How to bridge from Arbitrum, step by step
These steps cover both routes. Where they differ, I'll say so.
- Pick your bridge. For the cheapest exit and no rush, use the official Arbitrum bridge. For speed, use a reputable third‑party bridge or an aggregator that compares several at once.
- Connect your wallet. Open the bridge site, connect MetaMask or your wallet of choice, and double‑check the URL is the real one. Fake bridge sites are a common scam.
- Set Arbitrum as the source chain. Then choose your destination, usually Ethereum mainnet, but it could be another chain if you're using an aggregator.

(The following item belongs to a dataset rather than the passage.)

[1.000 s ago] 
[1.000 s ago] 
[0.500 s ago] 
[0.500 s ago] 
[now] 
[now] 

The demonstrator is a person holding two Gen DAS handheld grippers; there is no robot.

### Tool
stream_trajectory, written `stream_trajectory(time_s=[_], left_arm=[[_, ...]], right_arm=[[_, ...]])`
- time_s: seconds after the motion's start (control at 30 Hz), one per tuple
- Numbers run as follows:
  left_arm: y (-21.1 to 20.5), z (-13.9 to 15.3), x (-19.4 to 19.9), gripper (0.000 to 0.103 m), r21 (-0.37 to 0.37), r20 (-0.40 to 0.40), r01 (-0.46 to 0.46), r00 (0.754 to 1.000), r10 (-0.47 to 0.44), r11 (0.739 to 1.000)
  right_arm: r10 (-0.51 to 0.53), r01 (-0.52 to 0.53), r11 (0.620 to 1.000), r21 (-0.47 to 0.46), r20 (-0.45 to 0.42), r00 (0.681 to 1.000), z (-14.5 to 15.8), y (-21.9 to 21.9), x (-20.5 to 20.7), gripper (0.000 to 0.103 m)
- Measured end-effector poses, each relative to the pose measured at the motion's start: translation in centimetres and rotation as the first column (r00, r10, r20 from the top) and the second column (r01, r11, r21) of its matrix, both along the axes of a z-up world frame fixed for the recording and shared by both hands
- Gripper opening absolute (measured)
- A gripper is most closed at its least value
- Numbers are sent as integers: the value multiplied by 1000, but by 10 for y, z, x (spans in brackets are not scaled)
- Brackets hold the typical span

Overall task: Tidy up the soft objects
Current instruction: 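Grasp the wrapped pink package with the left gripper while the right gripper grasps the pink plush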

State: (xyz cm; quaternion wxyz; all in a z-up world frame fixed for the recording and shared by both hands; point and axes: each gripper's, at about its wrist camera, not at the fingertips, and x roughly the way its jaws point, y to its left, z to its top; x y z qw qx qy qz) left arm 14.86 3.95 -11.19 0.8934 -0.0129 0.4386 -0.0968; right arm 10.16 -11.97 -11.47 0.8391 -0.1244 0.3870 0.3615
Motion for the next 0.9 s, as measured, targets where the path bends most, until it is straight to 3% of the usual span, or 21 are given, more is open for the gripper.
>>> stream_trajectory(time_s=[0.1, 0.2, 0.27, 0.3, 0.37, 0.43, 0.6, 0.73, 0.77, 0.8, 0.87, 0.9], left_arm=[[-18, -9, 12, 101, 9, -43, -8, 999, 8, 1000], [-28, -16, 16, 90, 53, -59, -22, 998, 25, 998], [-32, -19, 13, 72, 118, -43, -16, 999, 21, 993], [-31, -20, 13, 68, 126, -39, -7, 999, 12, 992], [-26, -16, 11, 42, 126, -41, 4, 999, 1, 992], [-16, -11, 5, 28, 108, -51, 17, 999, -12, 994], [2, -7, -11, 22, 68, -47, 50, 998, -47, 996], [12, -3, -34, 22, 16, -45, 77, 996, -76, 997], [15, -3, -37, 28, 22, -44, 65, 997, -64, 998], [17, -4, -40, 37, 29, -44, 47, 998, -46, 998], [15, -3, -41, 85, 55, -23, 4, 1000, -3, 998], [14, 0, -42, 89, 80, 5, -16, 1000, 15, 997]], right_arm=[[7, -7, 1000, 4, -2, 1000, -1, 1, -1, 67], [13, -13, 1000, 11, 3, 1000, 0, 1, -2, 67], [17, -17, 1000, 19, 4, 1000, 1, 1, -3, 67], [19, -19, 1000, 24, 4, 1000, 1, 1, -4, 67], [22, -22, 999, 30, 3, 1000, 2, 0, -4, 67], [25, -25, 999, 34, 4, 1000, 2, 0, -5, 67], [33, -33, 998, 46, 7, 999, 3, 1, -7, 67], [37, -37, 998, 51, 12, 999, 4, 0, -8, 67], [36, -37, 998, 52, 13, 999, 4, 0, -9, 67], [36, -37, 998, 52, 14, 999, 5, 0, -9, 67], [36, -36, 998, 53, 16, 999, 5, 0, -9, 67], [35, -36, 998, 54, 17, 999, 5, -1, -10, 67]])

- Choose the token and amount. Make sure you're bridging the asset you think you are. Leave a little ETH on Arbitrum for gas.
- Review the fee and the estimated time. This is the moment of truth. The official bridge will show roughly a 7‑day withdrawal. A fast bridge will show minutes plus a service fee. Read both numbers.
- Confirm the transaction in your wallet and wait. For the official route, you'll come back after the challenge window to claim on Ethereum. For a fast bridge, funds land on the other side shortly.
- Verify on the destination chain. Check the balance arrived and the token contract matches the real asset before you do anything else with it.
When the 7‑day wait is actually fine
Not every withdrawal is urgent. If you're moving a large amount back to Ethereum to sit in cold storage, the official bridge is the cheapest and the most battle‑tested path. Start it, forget about it, claim it next week. You save the third‑party fee, which on a big transfer can be real money.
The wait only hurts when you need the funds now. A time‑sensitive trade. A liquidation you're trying to avoid. A better yield that won't be there in seven days. That's when paying to skip the queue makes sense.
Skipping the wait without overpaying
Fast bridges aren't all priced the same. Fees and available liquidity swing route to route, and the gap between the best and worst quote can be wider than people expect. This is where an aggregator earns its keep.
Blazpay is one I'd point beginners to here. It's a DeFi and AI aggregator that scans bridge routes and picks the cheapest fast exit off Arbitrum instead of making you check five sites by hand. Same idea as a flight comparison tool, applied to moving crypto. You still control the wallet and sign every transaction. It just does the price shopping.
Whatever you use, quote at least two routes before you confirm. Thirty seconds of comparison can save more than the fee itself.
The mistakes that cost people money
Bridging is safe when you're careful and expensive when you're not. A few things to watch:
- Wrong network. Sending to an address on a chain the bridge doesn't support can mean the funds are gone. Confirm source and destination every time.
- Fake bridge sites. Bookmark the real URL. Don't click bridge links from Telegram or Twitter DMs.
- Ignoring the wait. If you used the official bridge, your funds aren't lost during those seven days. They're just locked. Don't panic and don't try to double‑spend.
- No gas on the destination. You'll need a little ETH on Ethereum to move your assets once they arrive.
For a route with different timing and fees, compare this with bridging from Polygon, which doesn't carry the same week‑long withdrawal quirk.
The short version
Onto Arbitrum, fast and cheap. Off it, slow through the official bridge or fast through a third party for a fee. Pick based on whether you're in a hurry. Check the fee, confirm the chain, verify what lands. Do that and bridging stops being scary and becomes just another routine step.